A gravity lens is an astrophysical phenomenon whereby the gravitational field of a massive object bends the light from a more distant object. This effect can be used to magnify or distort the image of the more distant object.
The most famous example of a gravity lens is the so-called “Einstein Cross”, which is formed by the gravitational lensing of quasars by a foreground galaxy. However, there are many other examples of this phenomenon, both in our own Galaxy and beyond.
Gravity lenses are not just restricted to light; they can also affect other forms of electromagnetic radiation, such as radio waves and X-rays. In fact, the first evidence for gravitational lensing was actually discovered in the radio regime!
One of the key predictions of Einstein’s theory of general relativity is that massive objects will bend the space around them. This means that light travelling through this curved space will also be bent.

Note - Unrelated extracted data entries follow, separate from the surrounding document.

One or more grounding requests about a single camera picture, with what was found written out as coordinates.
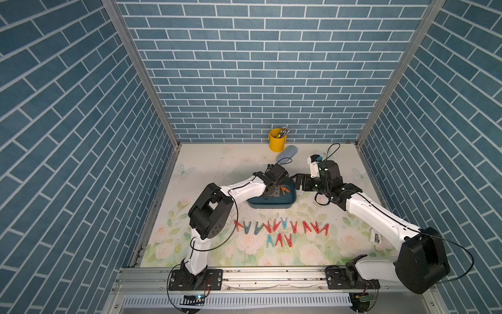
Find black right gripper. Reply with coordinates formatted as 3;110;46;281
289;173;329;197

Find teal plastic storage box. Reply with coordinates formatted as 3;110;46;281
247;177;297;209

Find red clothespin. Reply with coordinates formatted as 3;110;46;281
311;221;320;234
320;223;329;236
302;221;312;234
233;220;243;232
273;220;282;232
263;221;272;234
290;221;298;234

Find teal clothespin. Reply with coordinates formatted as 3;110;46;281
281;217;288;230

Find grey-teal clothespin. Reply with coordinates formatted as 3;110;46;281
254;222;264;236
243;221;252;235

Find red clothespin second row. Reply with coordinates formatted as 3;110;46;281
275;234;284;247
283;234;293;247

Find teal clothespin second row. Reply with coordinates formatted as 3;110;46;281
266;234;275;248

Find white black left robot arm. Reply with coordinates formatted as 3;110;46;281
181;163;289;276

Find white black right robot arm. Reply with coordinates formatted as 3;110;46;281
292;155;450;294

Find orange clothespin in box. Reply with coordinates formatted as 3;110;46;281
280;185;290;196

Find grey fabric glasses case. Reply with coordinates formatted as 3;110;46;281
276;145;298;164

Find yellow metal bucket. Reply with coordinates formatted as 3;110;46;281
268;128;287;153

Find pens in bucket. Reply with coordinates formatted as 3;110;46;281
275;127;290;139

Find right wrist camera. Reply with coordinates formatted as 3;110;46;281
309;154;322;178

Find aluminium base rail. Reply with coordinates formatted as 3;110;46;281
115;266;409;294

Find right aluminium corner post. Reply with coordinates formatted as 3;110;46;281
356;0;448;149

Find aluminium corner post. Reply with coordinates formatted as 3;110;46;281
101;0;181;149
356;0;448;149

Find left aluminium corner post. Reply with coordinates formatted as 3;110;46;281
101;0;181;149

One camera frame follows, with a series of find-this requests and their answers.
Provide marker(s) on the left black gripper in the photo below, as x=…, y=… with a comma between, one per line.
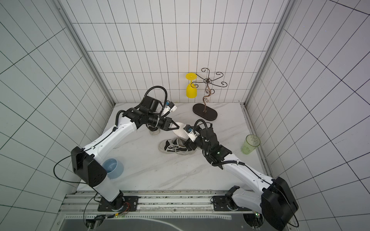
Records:
x=166, y=125

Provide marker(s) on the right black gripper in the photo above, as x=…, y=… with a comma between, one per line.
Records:
x=198, y=142

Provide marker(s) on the black white sneaker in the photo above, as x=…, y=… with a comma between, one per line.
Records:
x=153, y=130
x=175, y=146

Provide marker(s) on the white insole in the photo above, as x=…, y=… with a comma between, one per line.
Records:
x=179, y=131

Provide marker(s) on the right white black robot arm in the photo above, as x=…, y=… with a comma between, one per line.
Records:
x=270, y=199

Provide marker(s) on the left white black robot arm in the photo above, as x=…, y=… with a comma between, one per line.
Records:
x=87, y=162

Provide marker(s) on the black metal glass rack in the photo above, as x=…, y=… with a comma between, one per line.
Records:
x=201, y=109

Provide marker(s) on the yellow plastic wine glass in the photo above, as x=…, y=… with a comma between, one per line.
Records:
x=191, y=90

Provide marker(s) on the green transparent plastic cup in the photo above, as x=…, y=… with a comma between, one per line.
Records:
x=251, y=142

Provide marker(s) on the light blue ceramic mug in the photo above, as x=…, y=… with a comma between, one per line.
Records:
x=113, y=167

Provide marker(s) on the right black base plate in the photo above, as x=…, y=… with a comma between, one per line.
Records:
x=225, y=203

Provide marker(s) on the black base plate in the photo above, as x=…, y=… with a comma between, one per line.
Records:
x=225, y=203
x=120, y=204

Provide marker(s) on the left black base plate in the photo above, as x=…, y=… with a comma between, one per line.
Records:
x=120, y=204

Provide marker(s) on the aluminium rail frame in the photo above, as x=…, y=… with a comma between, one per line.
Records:
x=151, y=205

The amount of bending depends on two things: the mass of the object doing the bending, and how close to it the light passes.
If we imagine a very massive object (such as a galaxy) between us and a more distant object (such as another galaxy), then its gravity will cause any light from that background object to bend around it. This means that we will see multiple images of the background object, each offset from one another by some amount. The closer we are to alignment with one particular image,the brighter it will appear; this is known as “gravitational magnification”. Conversely, if we are further away from alignment, then one or more images may appear distorted or even disappear altogether; this is known as “gravitational microlensing”.
Gravity lenses can therefore be used to study extremely faint objects that would otherwise be undetectable – for example, planets orbiting other stars in our Galaxy – or to probe very small scales in astrophysical phenomena (such as quasar accretion disks).